This is the final post in implementing logistic regression from scratch. The initial motivation for this series was I wanted to post on the theory and basic implementation of logistic regression, but also show that there are cases where one might not want to use the default models provided by a package. In this post I am going give a toy case for this scenario using a wine data set.

My thought process is there are contexts within companies where there are multiple analysis that lead to baseline expectations using separate datasets. In my company we have places where there are multiple distict sources for information that can be used to build the same metrics or models. I imagine this is the case for most data-driven companies. Context always improves the usefulness of information and decision making, and finding ways to incorporate context into models always improves generalization of the results.

In this post I am considering a scenario where there are results from another analysis that set a baseline that I want to be incorporated in the model, but the training data can not be joined with the data used for the previous analysis. In this contexts, the previous analysis is setting a prior. I want the prior to change the logistic cost function so that the results include information about the baseline.

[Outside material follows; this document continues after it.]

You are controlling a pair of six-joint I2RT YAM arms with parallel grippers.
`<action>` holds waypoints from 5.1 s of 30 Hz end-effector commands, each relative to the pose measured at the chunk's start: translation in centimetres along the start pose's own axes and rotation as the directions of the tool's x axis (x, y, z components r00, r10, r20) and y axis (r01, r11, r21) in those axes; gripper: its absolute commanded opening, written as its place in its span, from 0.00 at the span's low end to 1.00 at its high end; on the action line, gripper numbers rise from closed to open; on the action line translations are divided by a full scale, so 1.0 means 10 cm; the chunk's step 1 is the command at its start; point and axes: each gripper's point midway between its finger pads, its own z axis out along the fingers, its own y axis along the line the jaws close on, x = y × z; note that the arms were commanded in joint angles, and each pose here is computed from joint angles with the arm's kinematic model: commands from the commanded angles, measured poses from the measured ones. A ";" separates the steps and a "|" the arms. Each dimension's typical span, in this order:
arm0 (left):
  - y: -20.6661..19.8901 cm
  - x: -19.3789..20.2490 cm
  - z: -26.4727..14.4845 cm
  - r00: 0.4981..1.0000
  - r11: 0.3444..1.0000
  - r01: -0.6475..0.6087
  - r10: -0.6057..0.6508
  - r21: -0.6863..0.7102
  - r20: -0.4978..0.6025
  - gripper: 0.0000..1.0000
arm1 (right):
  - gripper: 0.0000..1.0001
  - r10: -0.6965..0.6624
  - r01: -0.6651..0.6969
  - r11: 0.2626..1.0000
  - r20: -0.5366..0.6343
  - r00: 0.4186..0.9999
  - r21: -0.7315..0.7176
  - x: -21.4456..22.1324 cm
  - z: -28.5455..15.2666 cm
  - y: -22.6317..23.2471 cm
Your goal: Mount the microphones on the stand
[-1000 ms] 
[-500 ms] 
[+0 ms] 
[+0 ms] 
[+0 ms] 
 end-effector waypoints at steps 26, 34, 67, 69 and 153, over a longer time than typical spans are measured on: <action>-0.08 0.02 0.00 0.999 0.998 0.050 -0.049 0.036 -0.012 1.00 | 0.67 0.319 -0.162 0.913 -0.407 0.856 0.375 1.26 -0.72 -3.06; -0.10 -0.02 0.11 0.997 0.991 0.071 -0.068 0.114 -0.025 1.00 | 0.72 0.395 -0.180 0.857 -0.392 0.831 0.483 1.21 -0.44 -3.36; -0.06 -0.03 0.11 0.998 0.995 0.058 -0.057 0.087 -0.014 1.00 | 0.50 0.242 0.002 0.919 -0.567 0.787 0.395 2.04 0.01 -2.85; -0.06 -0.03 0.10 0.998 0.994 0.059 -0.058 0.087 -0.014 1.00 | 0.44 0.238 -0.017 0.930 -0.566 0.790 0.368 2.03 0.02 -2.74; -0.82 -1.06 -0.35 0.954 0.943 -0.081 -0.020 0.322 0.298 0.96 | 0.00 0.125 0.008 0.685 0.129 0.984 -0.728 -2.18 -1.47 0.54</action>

Results of a Previous Analysis

Imagine the contrived example that someone looked at a worldwide sample of wines, and found that the amount of free sulfer dioxide (a perservative) in the wine was related to how likely a wine was to be red than white. The more free sulfur dioxide, the more likely it was to be white. It turned out that the log odds of being red was approximatey linear with respect to the concentration of the free sulfur dioxide.

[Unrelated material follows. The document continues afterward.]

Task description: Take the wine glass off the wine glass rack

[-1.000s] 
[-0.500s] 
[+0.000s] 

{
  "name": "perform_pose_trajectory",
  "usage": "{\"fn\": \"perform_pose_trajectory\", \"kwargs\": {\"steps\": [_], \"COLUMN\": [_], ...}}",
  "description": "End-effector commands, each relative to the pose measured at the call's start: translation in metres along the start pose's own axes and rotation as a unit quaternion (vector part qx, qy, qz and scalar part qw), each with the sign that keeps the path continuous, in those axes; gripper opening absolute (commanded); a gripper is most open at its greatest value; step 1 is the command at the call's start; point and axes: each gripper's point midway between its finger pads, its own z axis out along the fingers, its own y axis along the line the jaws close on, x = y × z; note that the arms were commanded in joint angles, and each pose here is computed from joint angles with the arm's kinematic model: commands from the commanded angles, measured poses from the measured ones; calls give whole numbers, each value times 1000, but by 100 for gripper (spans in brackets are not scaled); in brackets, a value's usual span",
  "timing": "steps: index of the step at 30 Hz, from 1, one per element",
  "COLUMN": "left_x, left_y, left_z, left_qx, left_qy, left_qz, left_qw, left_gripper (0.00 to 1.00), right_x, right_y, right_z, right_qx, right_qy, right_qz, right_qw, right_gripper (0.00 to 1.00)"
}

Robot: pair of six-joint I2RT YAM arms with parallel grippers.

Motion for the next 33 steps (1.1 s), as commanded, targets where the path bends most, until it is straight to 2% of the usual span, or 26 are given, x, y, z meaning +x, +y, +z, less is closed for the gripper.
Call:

ln \big( \frac{p_{\textrm{red}}}{p_{\textrm{white}}} \big) \approx w_1 \big(\textrm{Free Sulfur Dioxide}\big) + w_0

Using the national sample the estimate on the coefficient was estimated to be approximately gaussian with the following results:

w_1 = -0.14
SE_{w_1} = 0.005

These results can be used to construct a prior on the coefficient for this weight (but not other weights)

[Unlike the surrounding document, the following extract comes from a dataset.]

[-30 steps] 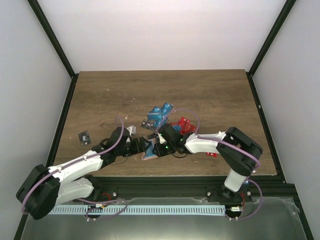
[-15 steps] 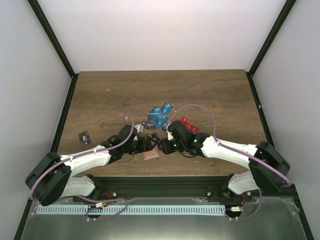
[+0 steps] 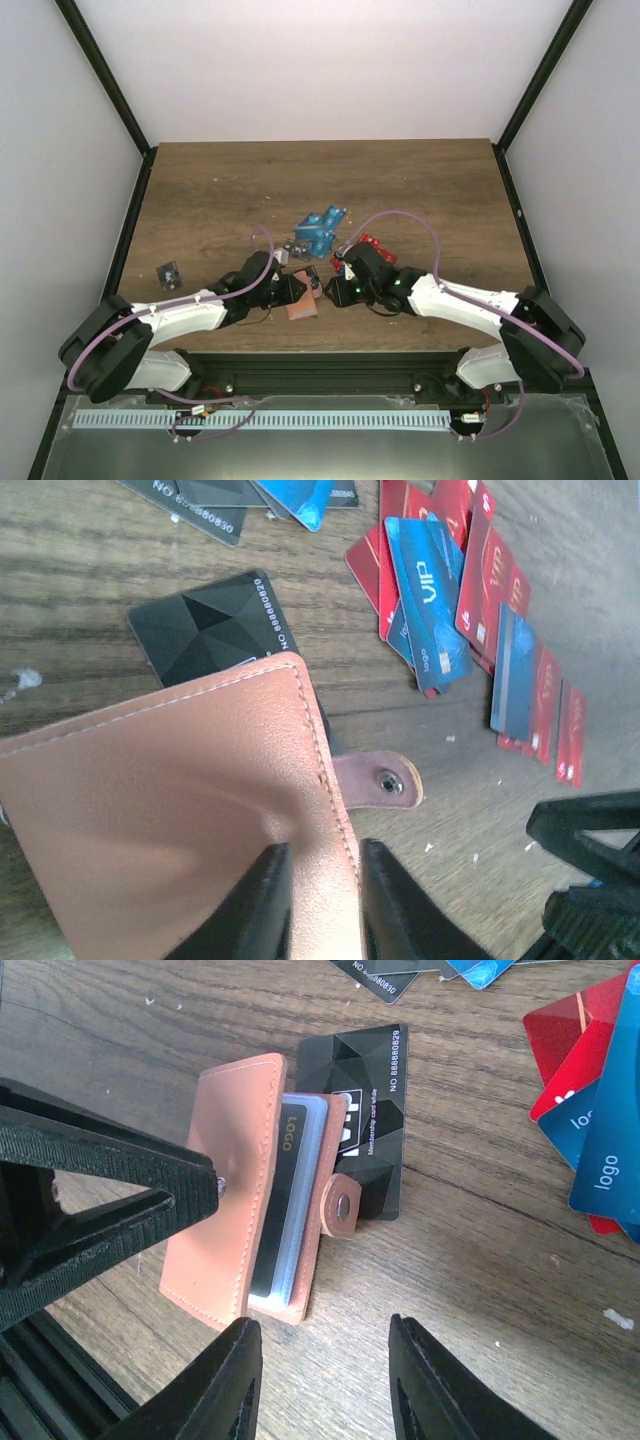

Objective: Put the credit cards into the card holder

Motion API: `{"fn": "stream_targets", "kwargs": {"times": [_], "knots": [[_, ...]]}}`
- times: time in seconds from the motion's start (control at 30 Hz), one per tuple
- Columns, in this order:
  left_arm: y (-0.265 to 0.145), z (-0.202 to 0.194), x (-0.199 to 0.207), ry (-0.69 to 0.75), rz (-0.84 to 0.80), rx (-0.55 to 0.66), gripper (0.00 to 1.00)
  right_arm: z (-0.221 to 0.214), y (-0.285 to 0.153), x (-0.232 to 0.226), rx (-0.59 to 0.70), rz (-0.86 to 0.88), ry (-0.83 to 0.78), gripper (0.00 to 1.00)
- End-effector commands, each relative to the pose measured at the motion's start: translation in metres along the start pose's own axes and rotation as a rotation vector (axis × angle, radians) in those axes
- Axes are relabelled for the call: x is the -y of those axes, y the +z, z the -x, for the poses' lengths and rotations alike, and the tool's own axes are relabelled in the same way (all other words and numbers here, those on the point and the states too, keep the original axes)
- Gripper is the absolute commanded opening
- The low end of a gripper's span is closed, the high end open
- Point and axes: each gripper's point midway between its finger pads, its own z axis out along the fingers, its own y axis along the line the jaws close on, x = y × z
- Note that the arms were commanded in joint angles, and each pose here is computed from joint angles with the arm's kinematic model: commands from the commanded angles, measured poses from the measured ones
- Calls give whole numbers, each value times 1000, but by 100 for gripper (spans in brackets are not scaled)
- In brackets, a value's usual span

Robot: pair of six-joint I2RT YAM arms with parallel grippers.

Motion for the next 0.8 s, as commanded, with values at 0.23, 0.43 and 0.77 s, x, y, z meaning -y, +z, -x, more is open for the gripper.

x = np.linspace(-0.10,-0.20,1000)
y = norm.pdf(x,loc=-0.14,scale=0.005)
plt.figure(figsize=(16,8))
plt.plot(x,y,color="#AA3333")
plt.ylim(y.min(),y.max()+1)
plt.xlabel('Coefficient Value')
plt.ylabel('Probability Density')
plt.show()

Screen Shot 2016-01-17 at 6.10.55 PM

Ridge Regularization

In the previous posts I covered the theory of Regularization and I implemented LASSO (Laplace Prior) and Ridge (Gaussian Prior) Regularization. In both cases the assumption is all coefficients have the same prior distribution centered around zero. In this case we have a prior on only 1 coefficent, and it is not cented at zero. We can generalize the prior(s) to include this.

Updating Equations

The previous prior we used assumed each weight was centered at zero, and all weights at the same distribution:

\mathcal{P} \propto e^{-\frac{1}{2 \sigma^2}\sum_i {w_i}^2}

If we assume the possibility that the expected weight for each weight is different, and the expected standard deviation is different, this changes to:

\mathcal{P} \propto e^{-\frac{1}{2} \sum_i {\big(\frac{w_i-\bar{w_i}}{\sigma_i}\big)}^2}

That means the negative log prior is:

- ln \mathcal{P} = \frac{1}{2} \sum_i {\big(\frac{w_i-\bar{w_i}}{\sigma_i}\big)}^2 + C

To get an update rule to include this prior(s) we take the derivative:

\frac{\partial}{\partial w_i} \big(- ln \mathcal{P}\big) = \frac{1}{\sigma_i^2} \big(w_i-\bar{w_i}\big)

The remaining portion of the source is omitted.